The second part of the course focuses on foreign policy instruments, with four topics that analise military, economic, diplomatic, and propaganda instruments, respectively. The topic about military instruments deals with important issues such as the electoral effect of wars, the role of the military industry, the selection of military targets, and military alliances. The topic about economic instruments deals with trade conflicts, trade agreements, development aid, and economic sanctions. The next topic focuses on the general importance of information and communication for foreign policy.
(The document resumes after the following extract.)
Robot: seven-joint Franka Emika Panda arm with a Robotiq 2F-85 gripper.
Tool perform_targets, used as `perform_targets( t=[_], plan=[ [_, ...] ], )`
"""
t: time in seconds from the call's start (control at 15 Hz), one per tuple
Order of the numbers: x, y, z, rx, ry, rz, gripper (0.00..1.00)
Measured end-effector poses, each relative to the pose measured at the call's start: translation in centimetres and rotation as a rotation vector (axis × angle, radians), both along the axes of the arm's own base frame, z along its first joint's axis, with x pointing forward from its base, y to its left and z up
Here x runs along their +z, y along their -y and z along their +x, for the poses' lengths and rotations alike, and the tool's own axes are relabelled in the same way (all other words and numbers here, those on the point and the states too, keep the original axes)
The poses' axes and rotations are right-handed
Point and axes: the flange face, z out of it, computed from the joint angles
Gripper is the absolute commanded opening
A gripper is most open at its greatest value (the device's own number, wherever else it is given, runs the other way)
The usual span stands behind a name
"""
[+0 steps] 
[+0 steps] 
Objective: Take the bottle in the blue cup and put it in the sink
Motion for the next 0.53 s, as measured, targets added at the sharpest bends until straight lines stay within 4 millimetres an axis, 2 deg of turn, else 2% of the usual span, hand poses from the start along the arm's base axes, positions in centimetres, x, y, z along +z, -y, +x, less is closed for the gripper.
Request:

This is followed by specific topics on diplomacy and propaganda. Finaly, the third part focuses on contemporary issues in foreign policy, and applies the tools and concepts presented in the first and second parts of the course to highly relevant cases of contemporary foreign policy. The particular case studies analised vary from year to year depending on current international affairs, but can include issues such as Brexit, the US-China trade war, the EU-Mercosur trade deal, the Covid pandemic recovery, the EU and US migration crises, or global warming.

Methodology: 
This course consists of a combination of weekly lectures, seminars, and written exercises. By working on contemporary cases, students learn how to research an analyse an issue and present and discuss their findings with their classmates. They also get familiar with peer review by exchanging critical feedback with their colleagues on their respective contributions to these weekly exercises. The student assessment is continuous on the basis of participation in the lectures, seminars and written exercises.
Topics: 
1. Overview of the course. Course structure and organisation. Basic requirements and assessment methods. TOOLS AND FUNDAMENTALS FOR FOREIGN POLICY ANALYSIS: 2. Evaluating arguments about international politics. The scientific method in foreign policy analysis. The ideal experiment. 3. The strategic perspective: when foreign policy collides with domestic politics. Is there a national interest? Introduction to selectorate theory. The importance of targeting leaders in foreign policy. 4. Tools for analyzing foreign policy. An introduction to game theory. Negotiation basics: dimensions of conflict and co-operation. Incomplete and imperfect information. Beliefs and focal points. 5. Why war: the big picture. Domestic theories of war. 6. Why do international organisations work, or don't work? Why is international co-operation so difficult? Global warming. Human rights. Free trade or fair. FOREIGN POLICY INSTRUMENTS: 7. Military instruments. Military actions and public opinion. The military-industrial complex. Military targeting. Military alliances. 8. Economic instruments. Trade agreements. Development aid. Economic sanctions. Why is is difficult to find and keep allies for economic sanctions? Do economic sanctions work? 9. Why diplomacy? Transaction costs and rational ignorance. Diplomacy as two-way strategic communication. 10. Diplomacy: communicating with foreign leaders. Reducing transaction costs for avoiding war and fostering co-operation. 11. Propaganda: communicating with foreign leaders (potential) supporters. CONTEMPORARY ISSUES IN FOREIGN POLICY AND DIPLOMACY: 12. Case study number one. 13. Case study number two. 14. Closing lecture.
Indicative reading: 

Bueno de Mesquita, B. (2013). Principles of international politics (5th edition). CQ Press; Morrow, J. D. (1994). Game theory for political scientists. Princeton University Press; Alden, C., & Aran, A. (2017). Foreign policy analysis: new approaches, 2nd ed. Routledge; Bayne, N., & Woolcock, S. (eds.) (2017). The new economic diplomacy: decision-making and negotiation in international economic relations, 4th ed. Routledge; Hudson, V.M. (2019). Foreign policy analysis; classic and contemporary theory. Rowman & Littlefield; Morin, J.F. & Paquin, J. (2018). Foreign Policy Analysis: A Toolbox. Springer; Smith, Steve, Hadfield, A. & Dunne, T. (eds.). (2016). Foreign policy: theory, actors, cases. Oxford University Press.